I have experienced sexism and racism through the years, and become more aware of it. But when I think back to that period, I was carefree and just open to anything. And I didn’t put up with a lot of negativity. It was a fun period growing up.
I didn’t do the competition round [in martial arts].
Part of the class was Tai Chi. And now, you know, there are Tai Chi classes and Qigong classes. I tried to go to see if I could keep it up, but I’m not really structured to do it on my own. I’ve never wanted to learn from someone else, after I learned from Bruce. I don’t know if that’s because of Bruce, or because I’m just not one to master anything. I just sort of dip in and see what it’s all about.
But when you’re that young, too, it leaves a lasting effect—it was a lasting imprint. It’s like, “Wow, I got to really feel what the energy, the chi in Gung Fu was about, because in the classes we did the sticky hands. And I remember it was like an “Aha!” moment, because Bruce went around and did it with everyone in the class. And you do figure eights with your arms and you can feel the give and flow of the energy, so that if you were being hit and you connected to the arm, you could just deflect it.
I didn’t really master any of that, but to be introduced to that type of an education—it was like another class that I had at the university, only it wasn’t at the university.
NWAW: Were there any parts of your heritage that clicked or came more sharply into focus, or that you even just felt more connected to, after taking Bruce’s classes?
I took Chinese language classes at the YMCA and I had the opportunity to teach English conversation in China.
So I took a year off [in 1986]. That was the first time I felt like I had to see beyond Seattle.
I took that opportunity and I asked my work if I could take a year off and come back. I wrote a letter and said I would be more valuable to them because I could be bilingual, although I came back and I wasn’t bilingual, because I taught English.
That year really taught me a lot, too. I mean, over there I was revered because I was a teacher.
The whole class stood up, when I entered the classroom. [I was] like, “What?”
It was a period when [Chinese students] were still wearing blue jackets and were pretty reticent to speak out.
On campus, I think they had to go two weeks without a shower. Water was not really available—I guess it was living quarters built by the British or something.
They had to stoke the wood fire outside to heat the house. I was in Wuhan…nobody had heard of Wuhan. I had not heard of Wuhan, although it was a city of six million people. It was a port city in the middle of China on the river. And then we see COVID, and now everybody’s heard of Wuhan.
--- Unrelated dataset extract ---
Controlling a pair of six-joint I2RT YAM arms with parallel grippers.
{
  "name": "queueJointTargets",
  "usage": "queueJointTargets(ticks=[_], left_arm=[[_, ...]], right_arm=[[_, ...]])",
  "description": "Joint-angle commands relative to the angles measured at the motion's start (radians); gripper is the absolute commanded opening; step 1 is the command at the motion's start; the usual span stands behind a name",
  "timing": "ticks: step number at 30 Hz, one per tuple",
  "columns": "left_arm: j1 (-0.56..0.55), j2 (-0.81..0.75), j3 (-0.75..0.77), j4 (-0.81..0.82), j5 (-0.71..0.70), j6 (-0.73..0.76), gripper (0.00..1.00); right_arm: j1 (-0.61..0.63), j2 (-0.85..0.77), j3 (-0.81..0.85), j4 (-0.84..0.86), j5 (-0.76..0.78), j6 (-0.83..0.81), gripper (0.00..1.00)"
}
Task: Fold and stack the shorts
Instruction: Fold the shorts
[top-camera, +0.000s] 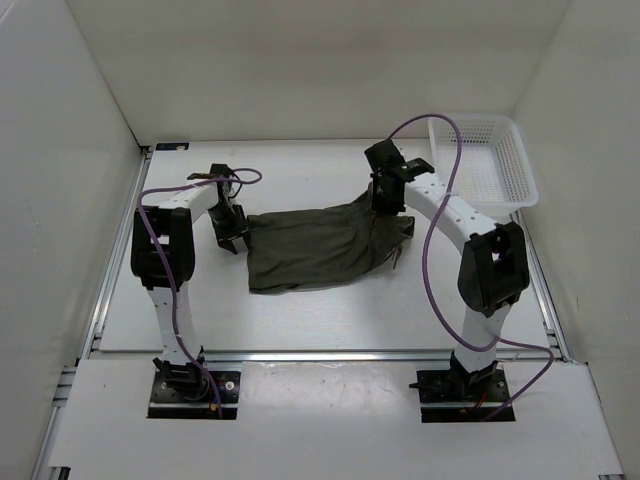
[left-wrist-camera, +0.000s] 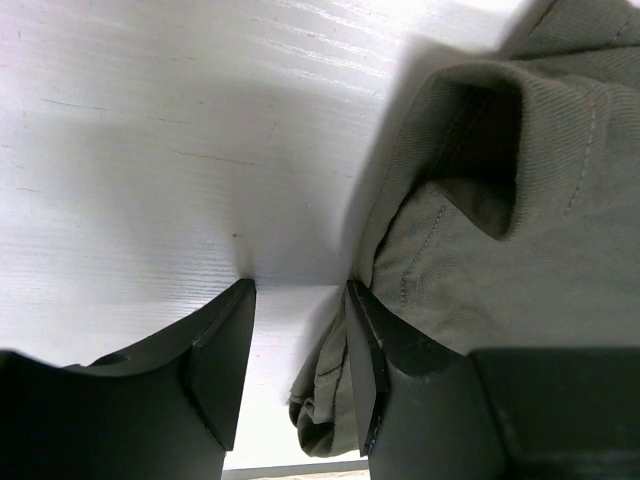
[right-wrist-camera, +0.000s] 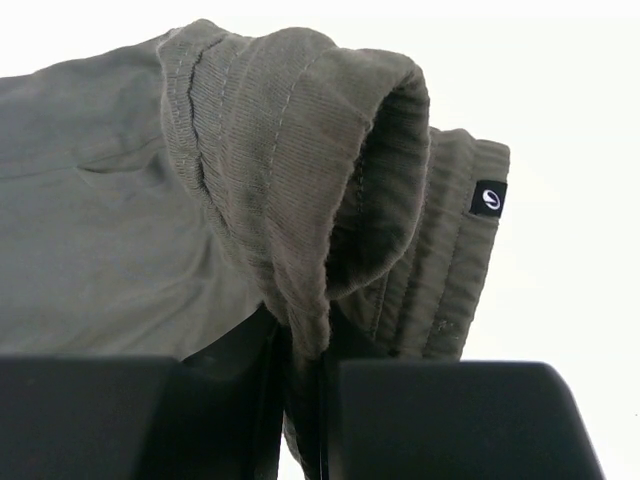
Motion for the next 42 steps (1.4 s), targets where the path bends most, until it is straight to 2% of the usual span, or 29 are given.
queueJointTargets(ticks=[1, 4, 5, 6, 8, 10, 13, 15, 20, 24, 26, 28, 29, 30, 33, 39, 42], left_arm=[[-0.002, -0.006, 0.008, -0.003, 0.0, 0.014, 0.53], [-0.002, -0.006, 0.008, -0.003, 0.009, 0.023, 0.53], [-0.002, -0.006, 0.008, -0.003, 0.009, 0.023, 0.53], [-0.002, -0.006, 0.008, -0.003, 0.019, 0.023, 0.54], [-0.002, -0.006, 0.008, -0.003, 0.02, 0.023, 0.56], [-0.002, -0.02, 0.008, -0.003, 0.02, 0.023, 0.58], [-0.002, -0.069, -0.012, -0.012, 0.029, 0.023, 0.59], [-0.002, -0.098, -0.026, -0.023, 0.018, 0.023, 0.63], [-0.002, -0.244, -0.151, -0.033, 0.004, -0.027, 0.7], [-0.002, -0.371, -0.303, -0.033, 0.055, -0.095, 0.71], [-0.002, -0.452, -0.395, 0.0, 0.095, -0.139, 0.71], [-0.002, -0.5, -0.455, 0.026, 0.173, -0.162, 0.71], [-0.002, -0.527, -0.48, 0.039, 0.203, -0.171, 0.81], [-0.016, -0.528, -0.52, 0.058, 0.245, -0.181, 0.82], [-0.04, -0.538, -0.543, 0.085, 0.245, -0.217, 0.83], [-0.08, -0.467, -0.534, 0.158, 0.245, -0.257, 0.83], [-0.094, -0.41, -0.525, 0.171, 0.225, -0.267, 0.76]], right_arm=[[-0.012, 0.004, -0.006, -0.048, 0.048, 0.033, 0.0], [-0.038, -0.009, -0.059, -0.048, 0.048, 0.044, 0.0], [-0.066, -0.009, -0.072, -0.048, 0.048, 0.044, 0.05], [-0.078, -0.018, -0.082, -0.048, 0.048, 0.055, 0.28], [-0.124, -0.018, -0.096, -0.048, 0.039, 0.055, 0.51], [-0.167, -0.018, -0.106, -0.048, 0.039, 0.055, 0.82], [-0.187, -0.047, -0.125, -0.058, 0.051, 0.055, 0.94], [-0.187, -0.09, -0.159, -0.058, 0.073, 0.044, 0.98], [-0.196, -0.225, -0.262, -0.058, 0.055, 0.044, 0.98], [-0.247, -0.355, -0.414, -0.022, -0.065, 0.044, 0.94], [-0.271, -0.439, -0.481, 0.005, -0.177, 0.053, 0.94], [-0.307, -0.513, -0.573, 0.027, -0.255, 0.062, 0.94], [-0.316, -0.532, -0.596, 0.04, -0.287, 0.062, 0.94], [-0.316, -0.545, -0.613, 0.041, -0.332, 0.062, 0.94], [-0.316, -0.576, -0.662, 0.05, -0.37, 0.072, 0.94], [-0.336, -0.586, -0.707, 0.088, -0.435, 0.091, 0.94], [-0.368, -0.576, -0.733, 0.14, -0.478, 0.111, 0.96]])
I’ve had great opportunities, but I guess what I feel like there are so many Asian leaders that are doing wonderful things in our community.
I think it was my parents, too. My dad just—I don’t know how he did it, but he let us know that it was okay to be Chinese, and be proud of it.
We grew up learning about Columbus and everything in grade school, [but] I didn’t spend a lot of time thinking about, “Hey, I’m Chinese,” or whatever. And at school, they were pretty careful to include all kinds of people in different activities. I guess that says something about Seattle, or the times.
Charlette LeFevre says
Wonderful amazing story. To have known and practiced with one of the world’s greatest martial artist should be treasured. Thank you for sharing what looks to be an original photo and insight. Every time I hear stories about Bruce Lee it just further underlines how he was ahead of his time and fought for equality.